Challenges often faced within early years education are around understanding cultural differences with respect to recognising autistic traits and diagnoses. Behaviours that may be seen as ‘atypical’ for one child may be seen as ‘typical’ for another when viewed within the scope of their own cultural context. Using eye contact as an example; in most western families, this is seen as an important part of social communication and children are encouraged to make eye contact with others. However, in some communities and cultures, direct eye contact with adults is viewed as a sign of disrespect and children are taught not to do this. Where recognition and diagnosis of autism relies heavily on observed behaviours, this can cause problems when traits that are considered to be autistic in western culture are typical or expected in other cultures.
Unique cultural influences can impact how autism is understood and recognized in different communities and how families view autism may affect their approach to support interventions. Improved understanding of cultural differences could prevent misconceptions around autism, and create supportive and informative resources for children, families, and educators. When the classifications of autistic features are not globally consistent, there is a risk that diagnostic tools and interventions may also be inconsistent with those they intend to help. It’s important to keep in mind that diagnostic and screening measures as well as interventions and resources should reflect autism in all cultures, not just western society. There have been several studies exploring the adaptation of screening and diagnostic tools for use in different cultures, however most focus on methodological adaptations as opposed to cultural and contextual factors themselves (Leeuw, Happé, Hoekstra, 2020). More research is required to fully understand the impact of these factors for recognition and diagnosis of autism.
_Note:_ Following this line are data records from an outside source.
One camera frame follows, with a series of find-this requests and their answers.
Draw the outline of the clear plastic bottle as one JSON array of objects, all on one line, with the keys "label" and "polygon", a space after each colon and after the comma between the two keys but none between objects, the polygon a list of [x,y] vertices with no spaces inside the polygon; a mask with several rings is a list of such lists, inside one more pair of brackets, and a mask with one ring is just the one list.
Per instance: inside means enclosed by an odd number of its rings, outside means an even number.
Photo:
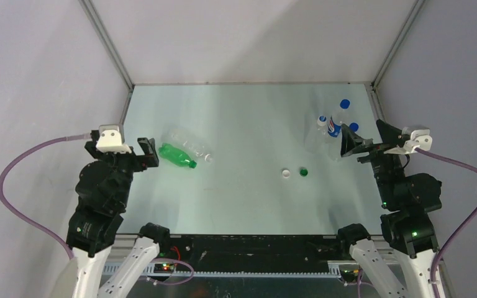
[{"label": "clear plastic bottle", "polygon": [[186,152],[193,159],[201,159],[207,163],[214,161],[211,147],[190,130],[171,126],[165,130],[163,141]]}]

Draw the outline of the white bottle cap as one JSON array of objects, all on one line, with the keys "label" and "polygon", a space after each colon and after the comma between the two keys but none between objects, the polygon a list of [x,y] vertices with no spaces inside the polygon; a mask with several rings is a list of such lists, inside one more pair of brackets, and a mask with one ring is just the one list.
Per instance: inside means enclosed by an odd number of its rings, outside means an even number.
[{"label": "white bottle cap", "polygon": [[284,179],[288,179],[291,176],[291,172],[289,169],[282,169],[281,170],[281,175]]}]

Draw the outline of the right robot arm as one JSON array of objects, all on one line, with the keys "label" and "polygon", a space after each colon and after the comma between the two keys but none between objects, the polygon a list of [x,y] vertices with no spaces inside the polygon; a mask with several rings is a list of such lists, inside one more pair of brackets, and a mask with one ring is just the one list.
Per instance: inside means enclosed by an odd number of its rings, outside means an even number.
[{"label": "right robot arm", "polygon": [[376,125],[382,143],[364,139],[343,124],[340,154],[357,154],[359,163],[371,165],[382,207],[388,211],[380,217],[382,236],[400,264],[406,284],[391,271],[360,223],[338,230],[337,253],[355,260],[381,297],[444,297],[435,260],[439,245],[429,218],[429,212],[442,206],[442,183],[427,173],[407,176],[400,161],[401,156],[409,157],[417,149],[430,150],[430,129],[420,125],[398,129],[383,120]]}]

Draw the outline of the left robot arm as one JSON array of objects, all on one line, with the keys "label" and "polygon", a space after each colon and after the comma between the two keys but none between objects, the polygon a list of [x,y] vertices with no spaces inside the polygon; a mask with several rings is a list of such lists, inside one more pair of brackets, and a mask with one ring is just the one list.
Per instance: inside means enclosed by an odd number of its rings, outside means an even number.
[{"label": "left robot arm", "polygon": [[118,129],[93,130],[91,137],[85,149],[94,161],[79,174],[78,205],[66,237],[73,257],[60,273],[51,297],[126,297],[150,262],[171,252],[169,229],[147,223],[119,269],[101,283],[124,220],[134,174],[158,167],[159,159],[152,138],[138,138],[143,153],[137,155]]}]

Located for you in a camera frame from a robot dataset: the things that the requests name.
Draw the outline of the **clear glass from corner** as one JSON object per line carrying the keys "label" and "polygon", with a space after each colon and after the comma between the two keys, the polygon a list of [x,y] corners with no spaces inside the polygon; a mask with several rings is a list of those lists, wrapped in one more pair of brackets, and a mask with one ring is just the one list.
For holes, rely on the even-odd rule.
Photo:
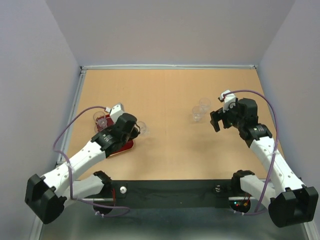
{"label": "clear glass from corner", "polygon": [[96,123],[97,127],[100,127],[100,128],[107,127],[107,117],[104,111],[98,111],[94,113],[93,120]]}

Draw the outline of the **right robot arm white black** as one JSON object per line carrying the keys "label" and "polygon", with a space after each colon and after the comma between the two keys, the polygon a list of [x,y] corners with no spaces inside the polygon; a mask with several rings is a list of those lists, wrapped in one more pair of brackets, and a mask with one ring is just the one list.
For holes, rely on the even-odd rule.
{"label": "right robot arm white black", "polygon": [[319,199],[317,190],[307,187],[297,177],[282,154],[268,127],[259,123],[258,105],[250,98],[238,99],[234,94],[220,96],[223,107],[210,113],[211,125],[220,131],[234,127],[248,148],[267,171],[265,181],[249,170],[239,170],[230,182],[235,195],[248,193],[265,207],[272,222],[279,228],[311,222]]}

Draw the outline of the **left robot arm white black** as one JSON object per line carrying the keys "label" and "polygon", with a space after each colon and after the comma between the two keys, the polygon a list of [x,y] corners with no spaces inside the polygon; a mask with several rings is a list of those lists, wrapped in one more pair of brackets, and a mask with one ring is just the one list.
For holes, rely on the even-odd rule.
{"label": "left robot arm white black", "polygon": [[119,151],[125,144],[138,137],[137,118],[122,112],[112,117],[113,124],[98,132],[74,156],[54,170],[42,176],[32,175],[27,180],[25,203],[43,224],[56,220],[67,206],[67,201],[74,200],[73,182],[89,168]]}

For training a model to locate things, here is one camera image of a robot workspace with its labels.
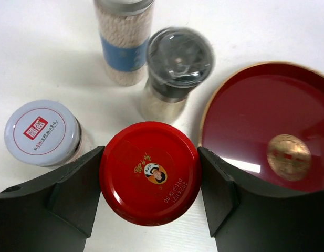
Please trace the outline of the red lid sauce jar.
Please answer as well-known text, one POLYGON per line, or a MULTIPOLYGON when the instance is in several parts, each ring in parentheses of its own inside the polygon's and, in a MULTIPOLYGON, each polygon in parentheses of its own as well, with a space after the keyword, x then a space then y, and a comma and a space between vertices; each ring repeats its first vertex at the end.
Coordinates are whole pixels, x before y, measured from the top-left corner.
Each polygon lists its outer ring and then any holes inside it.
POLYGON ((202 178, 199 154, 180 130, 161 122, 133 124, 106 145, 99 169, 104 199, 121 218, 159 226, 183 215, 202 178))

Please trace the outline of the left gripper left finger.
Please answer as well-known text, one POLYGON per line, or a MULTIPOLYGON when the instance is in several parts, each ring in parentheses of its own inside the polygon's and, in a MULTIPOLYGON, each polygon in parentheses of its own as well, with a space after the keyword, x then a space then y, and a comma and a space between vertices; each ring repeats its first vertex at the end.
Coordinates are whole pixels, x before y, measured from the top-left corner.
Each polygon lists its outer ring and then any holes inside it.
POLYGON ((83 251, 100 197, 99 146, 0 192, 0 251, 83 251))

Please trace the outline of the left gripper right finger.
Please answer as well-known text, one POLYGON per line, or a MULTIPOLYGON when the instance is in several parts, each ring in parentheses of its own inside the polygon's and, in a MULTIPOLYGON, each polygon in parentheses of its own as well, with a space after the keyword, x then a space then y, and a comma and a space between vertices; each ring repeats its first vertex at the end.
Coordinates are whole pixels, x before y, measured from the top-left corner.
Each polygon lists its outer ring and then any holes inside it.
POLYGON ((199 147, 202 195, 218 251, 324 251, 324 190, 266 182, 199 147))

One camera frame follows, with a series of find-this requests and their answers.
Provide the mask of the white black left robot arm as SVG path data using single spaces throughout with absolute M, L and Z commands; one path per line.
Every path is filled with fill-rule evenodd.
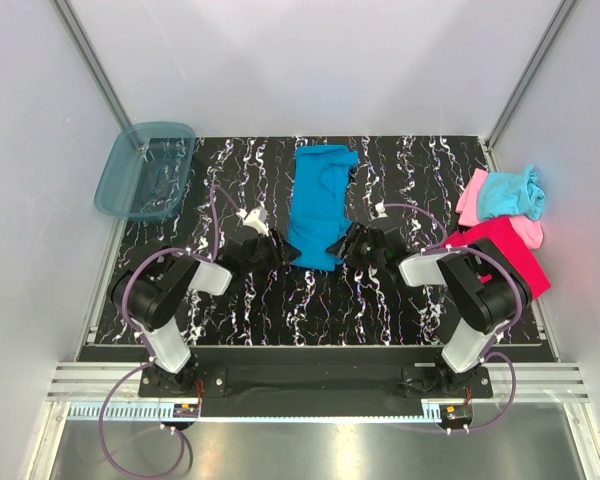
M 108 295 L 149 351 L 149 380 L 183 396 L 197 383 L 197 360 L 176 321 L 186 295 L 199 291 L 220 297 L 247 275 L 277 270 L 300 256 L 300 250 L 275 229 L 263 234 L 238 228 L 213 261 L 153 239 L 112 279 Z

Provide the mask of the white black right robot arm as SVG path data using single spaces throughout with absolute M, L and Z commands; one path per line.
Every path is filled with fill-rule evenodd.
M 398 286 L 443 286 L 460 314 L 451 339 L 432 367 L 407 379 L 420 394 L 456 396 L 484 364 L 504 330 L 532 300 L 531 287 L 493 241 L 409 251 L 396 227 L 384 218 L 352 224 L 326 251 L 345 264 L 386 273 Z

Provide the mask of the blue t shirt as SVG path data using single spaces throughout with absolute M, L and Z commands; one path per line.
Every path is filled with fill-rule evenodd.
M 358 153 L 345 145 L 301 146 L 295 155 L 289 242 L 298 267 L 332 272 L 341 261 L 327 252 L 346 233 L 346 194 Z

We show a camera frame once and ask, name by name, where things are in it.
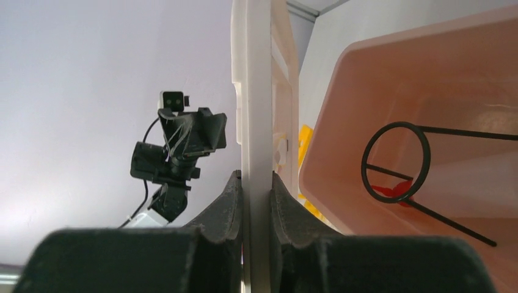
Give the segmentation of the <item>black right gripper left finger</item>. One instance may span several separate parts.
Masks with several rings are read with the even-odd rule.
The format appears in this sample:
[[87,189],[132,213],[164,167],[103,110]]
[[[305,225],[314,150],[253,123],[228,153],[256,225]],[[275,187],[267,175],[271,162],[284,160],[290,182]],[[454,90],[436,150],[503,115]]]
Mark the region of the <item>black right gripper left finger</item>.
[[15,292],[239,292],[243,188],[182,227],[58,230],[33,251]]

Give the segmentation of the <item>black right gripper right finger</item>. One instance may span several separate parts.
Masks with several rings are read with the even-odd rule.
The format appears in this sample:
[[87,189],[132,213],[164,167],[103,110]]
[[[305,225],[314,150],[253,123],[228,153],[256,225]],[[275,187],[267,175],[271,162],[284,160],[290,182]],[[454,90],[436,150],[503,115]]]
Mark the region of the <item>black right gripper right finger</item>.
[[279,175],[270,192],[272,292],[495,292],[466,242],[345,236],[299,204]]

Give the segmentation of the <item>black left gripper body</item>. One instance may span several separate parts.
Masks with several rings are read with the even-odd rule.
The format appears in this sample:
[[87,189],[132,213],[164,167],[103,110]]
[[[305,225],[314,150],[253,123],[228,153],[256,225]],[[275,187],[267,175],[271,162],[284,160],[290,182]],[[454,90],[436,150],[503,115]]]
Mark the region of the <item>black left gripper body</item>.
[[191,188],[187,182],[200,178],[197,157],[169,157],[163,146],[137,142],[131,156],[130,175],[155,184]]

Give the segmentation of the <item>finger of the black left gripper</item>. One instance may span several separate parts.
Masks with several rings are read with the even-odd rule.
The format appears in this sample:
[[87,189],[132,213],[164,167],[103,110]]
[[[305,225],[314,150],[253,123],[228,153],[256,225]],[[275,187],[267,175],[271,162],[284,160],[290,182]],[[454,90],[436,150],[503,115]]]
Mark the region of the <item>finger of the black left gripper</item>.
[[158,110],[169,157],[203,156],[203,139],[199,133],[202,130],[202,117],[203,114],[199,110],[178,113],[169,108]]
[[200,129],[198,136],[202,147],[195,152],[196,156],[208,156],[218,149],[227,146],[225,128],[227,116],[224,113],[213,114],[208,107],[198,108],[200,115]]

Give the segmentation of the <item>white plastic bin lid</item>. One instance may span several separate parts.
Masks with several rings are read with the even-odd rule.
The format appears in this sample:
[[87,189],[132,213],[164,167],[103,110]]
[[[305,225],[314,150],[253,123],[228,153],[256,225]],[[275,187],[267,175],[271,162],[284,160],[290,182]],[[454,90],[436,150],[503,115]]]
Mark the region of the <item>white plastic bin lid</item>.
[[244,191],[244,288],[272,292],[270,193],[297,191],[299,61],[286,1],[233,1],[232,83]]

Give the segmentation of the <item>black metal ring stand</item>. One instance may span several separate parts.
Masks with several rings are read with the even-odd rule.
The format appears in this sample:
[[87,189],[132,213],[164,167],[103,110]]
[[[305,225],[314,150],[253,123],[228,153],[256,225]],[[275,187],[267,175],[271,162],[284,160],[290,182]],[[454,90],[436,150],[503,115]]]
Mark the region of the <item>black metal ring stand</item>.
[[517,136],[389,123],[369,140],[360,163],[367,193],[405,205],[491,247],[464,224],[517,223]]

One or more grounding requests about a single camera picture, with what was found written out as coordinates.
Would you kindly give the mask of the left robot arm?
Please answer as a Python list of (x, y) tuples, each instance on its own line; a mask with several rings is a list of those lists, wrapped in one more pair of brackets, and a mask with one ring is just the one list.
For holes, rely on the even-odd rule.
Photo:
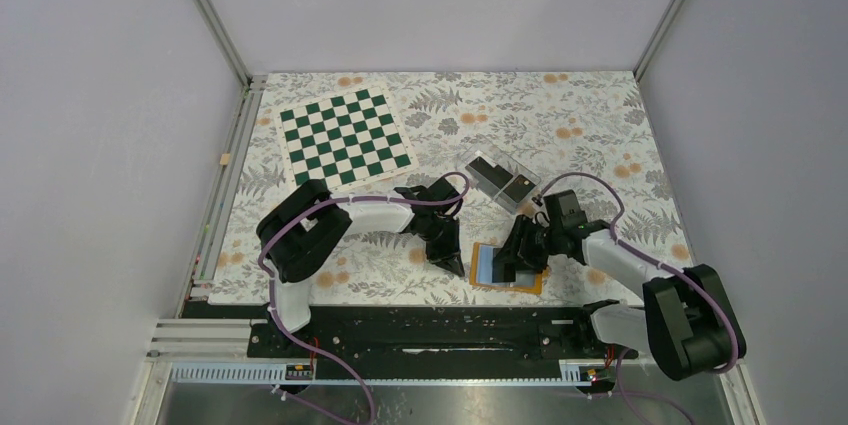
[(465, 275), (457, 218), (468, 177), (449, 172), (429, 186), (397, 187), (387, 195), (333, 194), (323, 180), (309, 179), (256, 227), (259, 267), (269, 277), (272, 343), (288, 356), (309, 346), (310, 278), (349, 235), (387, 232), (425, 244), (428, 263)]

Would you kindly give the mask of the single black credit card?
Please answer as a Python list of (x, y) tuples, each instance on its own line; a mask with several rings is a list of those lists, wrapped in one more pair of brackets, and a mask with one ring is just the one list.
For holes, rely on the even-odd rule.
[(530, 286), (542, 270), (525, 259), (518, 247), (496, 247), (491, 258), (491, 282), (496, 285)]

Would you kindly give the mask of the orange leather card holder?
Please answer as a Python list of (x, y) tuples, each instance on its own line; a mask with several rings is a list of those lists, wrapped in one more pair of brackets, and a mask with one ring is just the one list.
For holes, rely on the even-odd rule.
[(490, 290), (540, 295), (549, 271), (536, 272), (497, 264), (495, 258), (499, 251), (499, 247), (491, 244), (474, 244), (469, 283)]

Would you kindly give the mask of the clear plastic card box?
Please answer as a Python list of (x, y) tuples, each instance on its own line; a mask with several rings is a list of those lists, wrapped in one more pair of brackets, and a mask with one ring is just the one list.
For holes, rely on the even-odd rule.
[(459, 164), (477, 190), (511, 213), (520, 212), (540, 183), (536, 173), (494, 145), (469, 148)]

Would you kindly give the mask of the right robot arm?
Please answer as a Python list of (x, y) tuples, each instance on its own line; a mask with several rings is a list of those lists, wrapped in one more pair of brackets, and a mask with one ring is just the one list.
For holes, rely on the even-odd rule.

Ways in which different cultures interact and communicate are unique; western norms and values may not be broadly transferable to different parts of the world. Working with families and autistic individuals from other cultures will help shape perspectives and give researchers better insight into autism cross-culturally. This will allow for support and resources that are both accessible and relevant for families and educators. It is both exciting and a privilege to have the opportunity to contribute to the future direction of autism research over the next few years.
de Leeuw, A., Happé, F., & Hoekstra, R.A. (2020). A conceptual framework for understanding the cultural and contextual factors on autism across the globe. Autism Research, 13, 1029-1050.
Bethany Jones is a research assistant in the Faculty of Education at Cambridge University and the Institute of Cognitive Neuroscience at University College London.